In Situ Synthesis of Bi2S3/BiFeO3 Nanoflower Hybrid Photocatalyst for Enhanced Photocatalytic Degradation of Organic Pollutants

Abstract

Photocatalytic degradation of Malachite Green oxalate (MG) in a water body is of significant importance to our health protection, as it could cause various serious diseases. However the photocatalytic activity of most catalysts is still unsatisfactory, due to the poor reactive oxygen species production as a result of sluggish charge separation. Here, innovative nanoflower-shaped Bi2S3/BiFeO3 heterojunctions are prepared via a facile sol–gel method, exhibiting an enhanced reactive oxygen species generation, which leads to the excellent photocatalytic performance toward MG degradation.

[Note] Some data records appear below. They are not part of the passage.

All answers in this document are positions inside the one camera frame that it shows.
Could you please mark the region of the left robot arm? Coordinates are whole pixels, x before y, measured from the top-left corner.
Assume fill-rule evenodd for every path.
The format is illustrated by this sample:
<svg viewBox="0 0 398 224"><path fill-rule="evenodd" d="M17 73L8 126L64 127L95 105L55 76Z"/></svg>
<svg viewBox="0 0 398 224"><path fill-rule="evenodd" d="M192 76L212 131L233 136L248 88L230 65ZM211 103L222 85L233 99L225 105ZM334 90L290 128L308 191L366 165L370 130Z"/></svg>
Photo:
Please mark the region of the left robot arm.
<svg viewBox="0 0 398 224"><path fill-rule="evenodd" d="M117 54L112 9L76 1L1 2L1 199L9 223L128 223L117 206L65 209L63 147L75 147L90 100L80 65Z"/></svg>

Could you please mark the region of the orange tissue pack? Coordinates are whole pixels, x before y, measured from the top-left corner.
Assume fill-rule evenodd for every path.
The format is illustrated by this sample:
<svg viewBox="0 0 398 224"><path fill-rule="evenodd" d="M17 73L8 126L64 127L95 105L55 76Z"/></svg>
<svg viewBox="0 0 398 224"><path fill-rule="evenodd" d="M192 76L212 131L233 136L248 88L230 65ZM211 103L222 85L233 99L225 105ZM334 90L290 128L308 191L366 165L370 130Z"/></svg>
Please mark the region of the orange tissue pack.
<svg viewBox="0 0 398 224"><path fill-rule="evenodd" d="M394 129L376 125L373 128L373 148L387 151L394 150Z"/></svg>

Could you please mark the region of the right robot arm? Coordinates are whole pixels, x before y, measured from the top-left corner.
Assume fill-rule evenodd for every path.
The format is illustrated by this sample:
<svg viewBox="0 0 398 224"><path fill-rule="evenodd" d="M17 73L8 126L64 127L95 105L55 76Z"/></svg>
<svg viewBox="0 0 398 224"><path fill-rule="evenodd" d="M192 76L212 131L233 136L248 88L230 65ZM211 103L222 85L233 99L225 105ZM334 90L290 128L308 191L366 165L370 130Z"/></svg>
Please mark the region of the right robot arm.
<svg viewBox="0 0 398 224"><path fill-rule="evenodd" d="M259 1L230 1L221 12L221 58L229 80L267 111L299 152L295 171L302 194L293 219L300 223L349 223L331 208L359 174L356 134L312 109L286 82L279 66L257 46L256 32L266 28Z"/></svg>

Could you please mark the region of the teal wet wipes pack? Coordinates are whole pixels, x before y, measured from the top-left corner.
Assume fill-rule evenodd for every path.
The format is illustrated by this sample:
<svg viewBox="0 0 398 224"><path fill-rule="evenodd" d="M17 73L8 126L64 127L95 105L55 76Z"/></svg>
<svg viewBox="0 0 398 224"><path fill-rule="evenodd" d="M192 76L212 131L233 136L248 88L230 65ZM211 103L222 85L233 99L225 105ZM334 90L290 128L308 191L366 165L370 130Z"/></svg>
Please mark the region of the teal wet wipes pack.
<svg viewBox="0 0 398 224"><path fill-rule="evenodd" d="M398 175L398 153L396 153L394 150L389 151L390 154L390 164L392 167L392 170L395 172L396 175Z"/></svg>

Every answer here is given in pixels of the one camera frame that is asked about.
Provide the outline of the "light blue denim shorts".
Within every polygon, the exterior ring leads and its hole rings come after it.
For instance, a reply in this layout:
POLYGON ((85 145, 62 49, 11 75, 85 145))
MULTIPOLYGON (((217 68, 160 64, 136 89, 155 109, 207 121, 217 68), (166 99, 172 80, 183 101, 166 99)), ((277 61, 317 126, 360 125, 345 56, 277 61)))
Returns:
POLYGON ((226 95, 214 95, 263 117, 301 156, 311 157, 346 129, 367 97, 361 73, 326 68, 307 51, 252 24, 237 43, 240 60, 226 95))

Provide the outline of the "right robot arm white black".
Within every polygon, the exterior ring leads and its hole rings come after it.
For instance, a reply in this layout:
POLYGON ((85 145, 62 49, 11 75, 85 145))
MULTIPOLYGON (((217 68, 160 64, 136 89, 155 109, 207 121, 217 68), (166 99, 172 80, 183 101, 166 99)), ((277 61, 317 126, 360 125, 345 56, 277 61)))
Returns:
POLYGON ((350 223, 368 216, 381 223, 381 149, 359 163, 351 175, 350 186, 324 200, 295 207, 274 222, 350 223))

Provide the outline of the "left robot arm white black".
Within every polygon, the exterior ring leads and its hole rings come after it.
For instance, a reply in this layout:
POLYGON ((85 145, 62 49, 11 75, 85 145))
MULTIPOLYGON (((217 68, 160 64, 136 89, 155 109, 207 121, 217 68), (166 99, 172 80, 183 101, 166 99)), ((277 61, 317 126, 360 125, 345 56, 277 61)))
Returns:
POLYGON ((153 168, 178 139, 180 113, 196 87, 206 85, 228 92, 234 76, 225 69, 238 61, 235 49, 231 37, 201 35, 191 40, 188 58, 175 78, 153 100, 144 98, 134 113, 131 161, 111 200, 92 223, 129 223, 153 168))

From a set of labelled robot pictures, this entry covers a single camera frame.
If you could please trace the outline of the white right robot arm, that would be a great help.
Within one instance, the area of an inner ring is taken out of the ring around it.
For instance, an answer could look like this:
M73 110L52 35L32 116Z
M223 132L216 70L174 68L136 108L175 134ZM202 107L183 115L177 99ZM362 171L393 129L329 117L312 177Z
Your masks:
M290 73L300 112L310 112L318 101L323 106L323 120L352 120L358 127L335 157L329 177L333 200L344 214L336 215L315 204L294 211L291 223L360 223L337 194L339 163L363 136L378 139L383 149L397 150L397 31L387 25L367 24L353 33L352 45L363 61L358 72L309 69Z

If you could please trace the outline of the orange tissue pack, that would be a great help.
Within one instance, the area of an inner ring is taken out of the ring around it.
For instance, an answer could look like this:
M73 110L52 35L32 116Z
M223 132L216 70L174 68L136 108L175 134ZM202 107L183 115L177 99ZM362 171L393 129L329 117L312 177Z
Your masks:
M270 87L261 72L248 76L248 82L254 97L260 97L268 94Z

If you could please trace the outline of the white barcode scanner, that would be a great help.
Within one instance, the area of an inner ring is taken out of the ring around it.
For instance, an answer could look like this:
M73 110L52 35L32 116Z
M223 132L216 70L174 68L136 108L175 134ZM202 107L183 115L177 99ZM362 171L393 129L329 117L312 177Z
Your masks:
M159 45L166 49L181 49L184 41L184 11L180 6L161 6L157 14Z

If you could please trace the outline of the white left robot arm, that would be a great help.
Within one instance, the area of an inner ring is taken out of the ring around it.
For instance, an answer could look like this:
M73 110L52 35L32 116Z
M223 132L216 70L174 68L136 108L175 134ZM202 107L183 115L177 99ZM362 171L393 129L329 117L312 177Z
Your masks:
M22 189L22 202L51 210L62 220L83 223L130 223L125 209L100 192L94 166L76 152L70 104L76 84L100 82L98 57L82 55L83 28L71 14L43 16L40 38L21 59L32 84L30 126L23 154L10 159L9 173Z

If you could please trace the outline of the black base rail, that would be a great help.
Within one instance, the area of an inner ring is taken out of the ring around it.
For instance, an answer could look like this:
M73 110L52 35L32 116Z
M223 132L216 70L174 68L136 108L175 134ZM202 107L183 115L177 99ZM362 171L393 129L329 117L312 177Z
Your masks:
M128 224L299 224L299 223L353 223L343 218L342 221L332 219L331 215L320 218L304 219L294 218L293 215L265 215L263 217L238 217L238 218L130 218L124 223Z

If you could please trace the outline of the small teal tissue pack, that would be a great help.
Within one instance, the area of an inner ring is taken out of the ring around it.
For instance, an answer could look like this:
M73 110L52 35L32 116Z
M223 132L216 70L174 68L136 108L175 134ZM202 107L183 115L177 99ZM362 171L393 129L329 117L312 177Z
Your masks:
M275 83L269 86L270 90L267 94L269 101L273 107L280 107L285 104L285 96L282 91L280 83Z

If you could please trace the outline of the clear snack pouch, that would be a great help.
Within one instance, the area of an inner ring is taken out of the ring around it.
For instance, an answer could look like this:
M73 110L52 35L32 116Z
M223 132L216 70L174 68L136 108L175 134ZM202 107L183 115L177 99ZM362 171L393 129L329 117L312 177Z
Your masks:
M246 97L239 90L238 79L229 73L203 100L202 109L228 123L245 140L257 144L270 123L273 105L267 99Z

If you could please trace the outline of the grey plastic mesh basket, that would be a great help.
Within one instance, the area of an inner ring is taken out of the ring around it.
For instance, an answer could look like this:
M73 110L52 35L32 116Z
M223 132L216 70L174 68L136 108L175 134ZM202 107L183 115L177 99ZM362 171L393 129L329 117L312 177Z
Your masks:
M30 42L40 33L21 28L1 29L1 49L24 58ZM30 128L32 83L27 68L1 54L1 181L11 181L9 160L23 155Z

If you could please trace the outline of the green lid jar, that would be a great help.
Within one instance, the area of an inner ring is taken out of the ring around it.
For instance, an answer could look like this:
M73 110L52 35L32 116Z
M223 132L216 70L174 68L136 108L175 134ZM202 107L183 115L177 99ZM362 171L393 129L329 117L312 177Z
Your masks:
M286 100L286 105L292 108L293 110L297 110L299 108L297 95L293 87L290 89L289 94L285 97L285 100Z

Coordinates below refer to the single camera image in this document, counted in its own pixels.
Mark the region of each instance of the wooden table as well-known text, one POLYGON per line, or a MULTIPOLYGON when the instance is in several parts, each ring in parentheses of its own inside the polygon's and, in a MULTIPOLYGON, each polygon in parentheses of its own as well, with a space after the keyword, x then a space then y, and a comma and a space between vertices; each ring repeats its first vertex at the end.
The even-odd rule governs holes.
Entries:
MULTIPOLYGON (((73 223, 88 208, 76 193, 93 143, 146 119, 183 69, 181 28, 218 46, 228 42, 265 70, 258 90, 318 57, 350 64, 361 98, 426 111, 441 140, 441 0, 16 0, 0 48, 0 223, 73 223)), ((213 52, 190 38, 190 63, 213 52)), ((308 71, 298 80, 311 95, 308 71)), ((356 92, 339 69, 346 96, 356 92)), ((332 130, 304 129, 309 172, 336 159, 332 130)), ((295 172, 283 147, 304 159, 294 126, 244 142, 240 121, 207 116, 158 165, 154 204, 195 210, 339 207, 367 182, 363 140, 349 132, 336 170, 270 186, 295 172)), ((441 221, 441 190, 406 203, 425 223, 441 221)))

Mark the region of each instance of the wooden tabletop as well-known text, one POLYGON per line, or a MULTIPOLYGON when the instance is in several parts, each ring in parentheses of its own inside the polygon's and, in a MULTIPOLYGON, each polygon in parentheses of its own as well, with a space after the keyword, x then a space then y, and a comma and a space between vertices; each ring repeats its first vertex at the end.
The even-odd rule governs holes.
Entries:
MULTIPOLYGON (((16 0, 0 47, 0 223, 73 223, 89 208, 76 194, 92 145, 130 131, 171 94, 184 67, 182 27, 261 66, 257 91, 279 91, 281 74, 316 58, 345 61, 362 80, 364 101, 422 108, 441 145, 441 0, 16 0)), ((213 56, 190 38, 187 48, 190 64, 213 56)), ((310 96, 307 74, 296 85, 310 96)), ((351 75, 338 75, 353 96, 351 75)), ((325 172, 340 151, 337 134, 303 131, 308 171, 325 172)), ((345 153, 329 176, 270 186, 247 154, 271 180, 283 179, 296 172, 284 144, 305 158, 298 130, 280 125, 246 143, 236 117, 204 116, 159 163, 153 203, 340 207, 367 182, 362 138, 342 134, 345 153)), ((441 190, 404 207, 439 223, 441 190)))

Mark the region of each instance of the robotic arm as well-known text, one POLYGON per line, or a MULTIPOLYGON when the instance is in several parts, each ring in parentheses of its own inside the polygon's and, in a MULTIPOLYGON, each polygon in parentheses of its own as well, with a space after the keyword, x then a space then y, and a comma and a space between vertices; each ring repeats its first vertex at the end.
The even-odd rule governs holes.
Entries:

We verify that interfacing BiFeO3 with Bi2S3 could form a fine junction and offers a built-in field to speed up charge separation at the junction area; as a result, this shows much higher charge separation efficiency. By virtue of the aforementioned advantages, the as-prepared Bi2S3/BiFeO3 heterojunctions exhibit excellent photocatalytic performance toward MG degradation, where more than 99% of MG is removed within 2 h of photocatalysis. The innovative design of nanoflower-like Bi2S3/BiFeO3 heterojunctions may offer new viewpoints in designing highly efficient photocatalysts for environmentally related applications.